Brunswick was launched in Maine in 1827. She completed twelve whaling voyages before burnt her in the Bering Straits in June 1865 on Brunswicks 13th voyage.

==Career==
It is currently unclear what Brunswick did between her launch in 1827 and her first voyage as a whaler in 1834. As a whaler, most of her whale hunting took place in the North Pacific, though she also hunted in the South Pacific and the Indian Ocean on occasion. All the data below is from the American Whaling Voyages Database.

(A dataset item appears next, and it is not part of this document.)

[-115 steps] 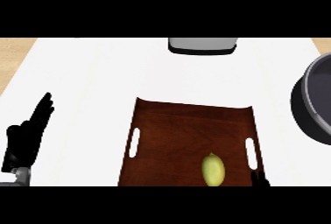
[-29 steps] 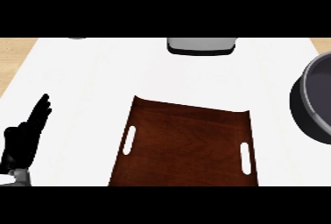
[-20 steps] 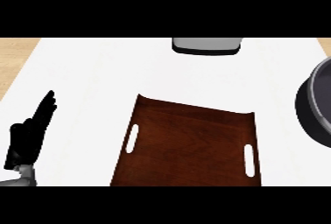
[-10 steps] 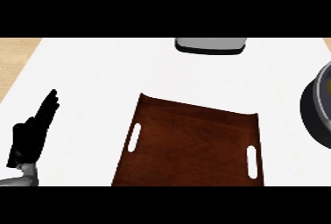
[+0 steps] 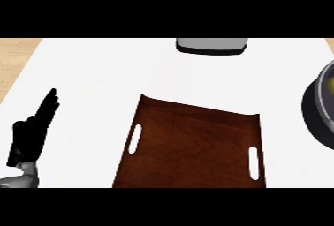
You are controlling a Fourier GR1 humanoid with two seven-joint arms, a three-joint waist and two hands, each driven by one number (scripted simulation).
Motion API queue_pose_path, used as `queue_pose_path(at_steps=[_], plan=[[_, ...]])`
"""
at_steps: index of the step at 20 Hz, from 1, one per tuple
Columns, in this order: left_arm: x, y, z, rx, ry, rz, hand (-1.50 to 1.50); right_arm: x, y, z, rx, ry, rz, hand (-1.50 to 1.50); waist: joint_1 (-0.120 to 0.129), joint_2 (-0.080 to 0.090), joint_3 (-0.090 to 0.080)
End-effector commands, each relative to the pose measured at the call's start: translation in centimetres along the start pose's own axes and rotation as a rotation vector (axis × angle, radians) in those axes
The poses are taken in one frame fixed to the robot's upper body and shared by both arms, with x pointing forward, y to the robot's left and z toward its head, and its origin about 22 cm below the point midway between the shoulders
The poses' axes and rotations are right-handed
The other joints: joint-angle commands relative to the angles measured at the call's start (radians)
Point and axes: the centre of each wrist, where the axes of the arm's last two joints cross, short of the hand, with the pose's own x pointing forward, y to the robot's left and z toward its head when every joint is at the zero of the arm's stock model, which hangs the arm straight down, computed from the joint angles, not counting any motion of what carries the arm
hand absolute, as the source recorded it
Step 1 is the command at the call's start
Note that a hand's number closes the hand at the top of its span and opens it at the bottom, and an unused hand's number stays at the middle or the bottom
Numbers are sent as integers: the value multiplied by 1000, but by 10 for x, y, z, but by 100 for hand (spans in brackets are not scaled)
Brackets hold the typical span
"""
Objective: Pick the lemon from the tray and place it in the pot
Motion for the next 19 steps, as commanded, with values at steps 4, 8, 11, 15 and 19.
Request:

| Date out | Date in | Master | Homeport | Cargo |
|---|---|---|---|---|
| April 1834 | April 1836 | Heman N. Stewart | Providence, Rhode Island | 60 barrels of sperm oil + 1440 barrels of whale oil |
| July 1836 | July 1837 | Heman N. Stewart | Providence, Rhode Island | 200 barrels of sperm oil + 1200 barrels of whale oil |
| August 1837 | April 1839 | Isaac Gardner | Providence, Rhode Island | 80 barrels of sperm oil + 1320 barrels of whale oil |
| August 1839 | April 1841 | Abraham Manchester | Providence, Rhode Island | 280 barrels of sperm oil + 2500 barrels of whale oil |
| August 1841 | July 1843 | George F. Champlin | Providence, Rhode Island | 150 barrels of sperm oil + 850 barrels of whale oil |
| 6 November 1843 | June 1846 | John Coggeshall Almy | New Bedford, Maine | 248 barrels of sperm oil + 2417 barrels of whale oil + 20,400 pounds of whalebone (Baleen) |
| September 1846 | September 1848 | John Coggeshall Almy | New Bedford, Maine | 186 barrels of sperm oil + 1959 barrels of whale oil + 17,200 pounds of whalebone |
| November 1848 | May 1851 | Thomas J. Johnson | New Bedford, Maine | 302 barrels of sperm oil + 2315 barrels of whale oil + 30,000 pounds of whalebone |
| November 1851 | May 1853 | Lyman Wing | Dartmouth, Massachusetts | 53 barrels of sperm oil + 1595 barrels of whale oil + 25,800 pounds of whalebone |
| July 1853 | July 1856 | Henry P. Butler | Dartmouth, Massachusetts | 0 barrels of sperm oil + 1265 barrels of whale oil + 19,800 pounds of whalebone |
| 9 October 1856 | September 1859 | Henry P. Butler | Dartmouth, Massachusetts | 677 barrels of sperm oil + 589 barrels of whale oil |
| 26 November 1859 | August 1862 | Verenus Baker | Dartmouth, Massachusetts | 537 barrels of sperm oil + 103 barrels of whale oil + 800 pounds of whalebone |
| 14 October 1862 | 28 June 1865 (burnt) | Alden Tillinghast White Potter | New Bedford, Massachusetts | 30 barrels of sperm oil + 1230 barrels of whale oil + 5,000 pounds of whalebone |

==Fate==
On 28 June, CSS Shenandoah burnt Brunswick, Alden T. Potter, master, in Bering Straits Narrows near Mys Dezhneva (“East Cape”), Chukotka. Brunswick was disabled. The night before she had run into ice and was stove in. A number of other whalers were around her rendering assistance when CSS Shenandoah arrived. Brunswick was beyond salvaging though Captain Potter had heeled her over to keep more water from coming in. The captains of the other whalers had come aboard to purchase at auction her cargo and moveable gear. Two heads of baleen had been sold and transferred to James Maury when a steamer approached. Suggestions by some of the captains that she might be a Confederate raider that had been at Sydney in February were dismissed. Shenandoah launched her boats and captured all 10 whalers. She burnt eight of them; she put the captured crews on two and sent them south. In all, CSS Shenandoah burnt 20 whale ships, occasioning one of the greatest episodes of losses in the region.